- Born: Lina Kahafizadeh May 3, 2004 (age 22) Saitama Prefecture, Japan
- Occupations: Model; actress;
- Years active: 2018–present
- Agent: Ten Carat
- Modeling information
- Height: 164 cm (5 ft 5 in)
- Hair color: brown
- Eye color: hazel

Japanese name
- Kanji: 嵐莉菜
- Hiragana: あらし りな
- Romanization: Arashi Lina

= Lina Arashi =

Japanese model and actress (born 2004)

Lina Kahafizadeh (リナ・カーフィザデー, Qafizadeh Rina), known professionally as Lina Arashi (嵐 莉菜, Arashi Rina), is a Japanese model and actress. She is best known for playing the lead role of Sarya in My Small Land and as an exclusive model for the women's fashion magazine ViVi.

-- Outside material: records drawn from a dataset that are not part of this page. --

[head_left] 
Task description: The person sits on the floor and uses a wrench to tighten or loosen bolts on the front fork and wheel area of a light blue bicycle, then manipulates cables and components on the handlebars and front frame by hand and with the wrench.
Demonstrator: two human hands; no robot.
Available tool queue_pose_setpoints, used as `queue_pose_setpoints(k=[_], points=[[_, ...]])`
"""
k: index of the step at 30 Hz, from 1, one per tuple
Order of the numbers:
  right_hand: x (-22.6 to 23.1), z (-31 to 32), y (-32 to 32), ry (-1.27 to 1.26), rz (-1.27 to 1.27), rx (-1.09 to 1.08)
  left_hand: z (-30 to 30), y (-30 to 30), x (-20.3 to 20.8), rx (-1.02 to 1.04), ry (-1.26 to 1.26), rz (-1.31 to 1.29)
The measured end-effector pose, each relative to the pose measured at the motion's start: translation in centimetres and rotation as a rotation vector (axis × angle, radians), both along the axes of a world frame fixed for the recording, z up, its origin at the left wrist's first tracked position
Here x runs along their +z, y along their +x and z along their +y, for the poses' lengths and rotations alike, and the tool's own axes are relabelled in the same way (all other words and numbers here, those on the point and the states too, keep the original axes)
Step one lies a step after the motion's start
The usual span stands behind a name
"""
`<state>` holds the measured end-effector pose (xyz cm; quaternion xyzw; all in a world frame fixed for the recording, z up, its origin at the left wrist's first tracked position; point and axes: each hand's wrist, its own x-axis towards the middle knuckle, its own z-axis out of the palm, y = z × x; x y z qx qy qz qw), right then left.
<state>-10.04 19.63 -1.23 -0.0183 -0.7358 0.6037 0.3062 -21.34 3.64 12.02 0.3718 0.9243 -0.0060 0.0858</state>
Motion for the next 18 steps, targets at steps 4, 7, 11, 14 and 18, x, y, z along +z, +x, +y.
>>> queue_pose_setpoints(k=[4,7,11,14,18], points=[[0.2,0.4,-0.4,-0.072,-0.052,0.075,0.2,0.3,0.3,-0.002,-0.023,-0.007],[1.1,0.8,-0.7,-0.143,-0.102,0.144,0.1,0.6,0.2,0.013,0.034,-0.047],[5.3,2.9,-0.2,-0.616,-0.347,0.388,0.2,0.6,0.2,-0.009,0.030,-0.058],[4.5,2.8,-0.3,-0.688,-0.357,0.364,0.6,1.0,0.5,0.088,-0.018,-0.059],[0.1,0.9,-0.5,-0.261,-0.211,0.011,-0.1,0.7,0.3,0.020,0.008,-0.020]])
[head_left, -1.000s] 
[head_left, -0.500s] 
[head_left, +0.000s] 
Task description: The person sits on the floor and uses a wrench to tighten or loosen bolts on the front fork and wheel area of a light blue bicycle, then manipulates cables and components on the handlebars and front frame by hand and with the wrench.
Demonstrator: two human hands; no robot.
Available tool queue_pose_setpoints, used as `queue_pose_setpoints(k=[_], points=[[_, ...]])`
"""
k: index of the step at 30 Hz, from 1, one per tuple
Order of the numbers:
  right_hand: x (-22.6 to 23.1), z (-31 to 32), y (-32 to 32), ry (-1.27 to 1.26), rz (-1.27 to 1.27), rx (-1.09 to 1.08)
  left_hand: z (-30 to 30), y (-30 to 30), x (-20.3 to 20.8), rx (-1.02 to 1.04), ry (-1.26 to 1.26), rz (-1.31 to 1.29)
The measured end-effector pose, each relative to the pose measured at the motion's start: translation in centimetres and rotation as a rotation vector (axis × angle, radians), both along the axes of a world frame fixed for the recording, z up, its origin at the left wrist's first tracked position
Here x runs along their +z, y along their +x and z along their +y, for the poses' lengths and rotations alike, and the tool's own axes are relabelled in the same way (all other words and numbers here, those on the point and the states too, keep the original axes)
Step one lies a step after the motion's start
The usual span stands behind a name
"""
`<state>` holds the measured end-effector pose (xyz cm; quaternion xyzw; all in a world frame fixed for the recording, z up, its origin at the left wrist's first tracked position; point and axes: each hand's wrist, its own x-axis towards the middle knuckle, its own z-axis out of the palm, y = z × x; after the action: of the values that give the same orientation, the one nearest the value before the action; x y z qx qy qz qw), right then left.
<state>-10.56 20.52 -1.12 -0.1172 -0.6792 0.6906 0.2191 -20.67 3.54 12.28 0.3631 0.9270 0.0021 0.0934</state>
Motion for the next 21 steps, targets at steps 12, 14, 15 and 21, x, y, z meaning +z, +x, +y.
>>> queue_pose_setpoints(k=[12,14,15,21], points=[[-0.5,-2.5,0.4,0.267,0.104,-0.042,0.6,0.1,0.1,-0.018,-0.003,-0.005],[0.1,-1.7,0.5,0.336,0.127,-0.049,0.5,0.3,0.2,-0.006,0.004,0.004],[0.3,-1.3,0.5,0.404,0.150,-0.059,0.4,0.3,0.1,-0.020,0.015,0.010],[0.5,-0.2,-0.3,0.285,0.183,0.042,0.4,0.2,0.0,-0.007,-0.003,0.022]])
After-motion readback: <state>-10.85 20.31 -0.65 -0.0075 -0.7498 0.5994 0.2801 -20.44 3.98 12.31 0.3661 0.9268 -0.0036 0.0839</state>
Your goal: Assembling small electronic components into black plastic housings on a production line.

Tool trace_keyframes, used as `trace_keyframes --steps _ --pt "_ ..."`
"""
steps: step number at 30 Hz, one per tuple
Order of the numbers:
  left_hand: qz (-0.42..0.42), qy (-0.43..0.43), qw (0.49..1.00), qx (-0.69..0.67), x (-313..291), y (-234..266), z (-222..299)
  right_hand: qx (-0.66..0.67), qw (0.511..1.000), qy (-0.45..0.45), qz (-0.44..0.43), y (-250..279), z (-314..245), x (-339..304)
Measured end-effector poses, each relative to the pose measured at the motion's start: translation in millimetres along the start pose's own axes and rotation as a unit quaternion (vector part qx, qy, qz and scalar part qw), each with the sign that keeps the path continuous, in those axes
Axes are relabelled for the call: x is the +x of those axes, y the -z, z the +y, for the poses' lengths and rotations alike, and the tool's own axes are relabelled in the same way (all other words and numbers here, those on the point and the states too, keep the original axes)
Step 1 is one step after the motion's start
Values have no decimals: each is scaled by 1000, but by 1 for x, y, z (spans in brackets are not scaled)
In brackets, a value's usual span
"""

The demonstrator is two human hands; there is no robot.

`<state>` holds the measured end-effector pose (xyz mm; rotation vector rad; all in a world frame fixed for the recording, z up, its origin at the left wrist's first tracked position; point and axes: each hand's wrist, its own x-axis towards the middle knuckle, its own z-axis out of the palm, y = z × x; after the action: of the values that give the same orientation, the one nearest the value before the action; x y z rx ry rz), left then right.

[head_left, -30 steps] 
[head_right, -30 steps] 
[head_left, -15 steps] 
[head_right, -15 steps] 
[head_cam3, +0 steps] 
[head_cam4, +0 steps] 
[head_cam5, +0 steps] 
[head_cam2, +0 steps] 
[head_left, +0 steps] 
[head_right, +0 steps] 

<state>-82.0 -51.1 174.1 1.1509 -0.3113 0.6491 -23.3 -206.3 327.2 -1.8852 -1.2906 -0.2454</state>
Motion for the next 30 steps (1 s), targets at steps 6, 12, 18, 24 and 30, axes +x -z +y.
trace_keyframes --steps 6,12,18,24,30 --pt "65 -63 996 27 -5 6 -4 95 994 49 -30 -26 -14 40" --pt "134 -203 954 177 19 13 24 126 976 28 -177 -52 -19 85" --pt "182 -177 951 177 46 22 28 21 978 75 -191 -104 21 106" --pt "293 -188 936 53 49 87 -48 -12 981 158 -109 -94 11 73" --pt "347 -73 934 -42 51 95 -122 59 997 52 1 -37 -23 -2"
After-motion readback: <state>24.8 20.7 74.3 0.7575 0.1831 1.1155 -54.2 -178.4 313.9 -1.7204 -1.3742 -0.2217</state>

Arashi landed her first lead role in the coming-of-age film My Small Land (2022). The film was awarded the Amnesty International Film Award Special Mention at the 72nd Berlin International Film Festival and Arashi received the Kinema Junpo Award for Best New Actress.

== Early life and career ==
Lina Arashi was born on May 3, 2004, in Saitama Prefecture, Japan. Arashi is multiracial, as her mother is of Japanese-German descent and her father has roots from Iran, Iraq, and Russia. She has a younger sister and brother.

Arashi became a hot topic when her family went on a variety show called Made in Japan! on TBS TV, which aired in January 2016, and subsequently appeared in another episode broadcast in September of the same year.

On April 6, 2018, she appeared in the 8th issue of the manga magazine Young Gangan (Square Enix).

In 2019, she transferred from Motoko Inagawa Office to Ten Carat and changed her stage name to her real name, "Lina Kahafizadeh". In her stagename, the surname "Arashi" was taken from her father's first name (Arash Kahafizadeh). In November of the same year, she won the Miss iD 2020 Grand Prix.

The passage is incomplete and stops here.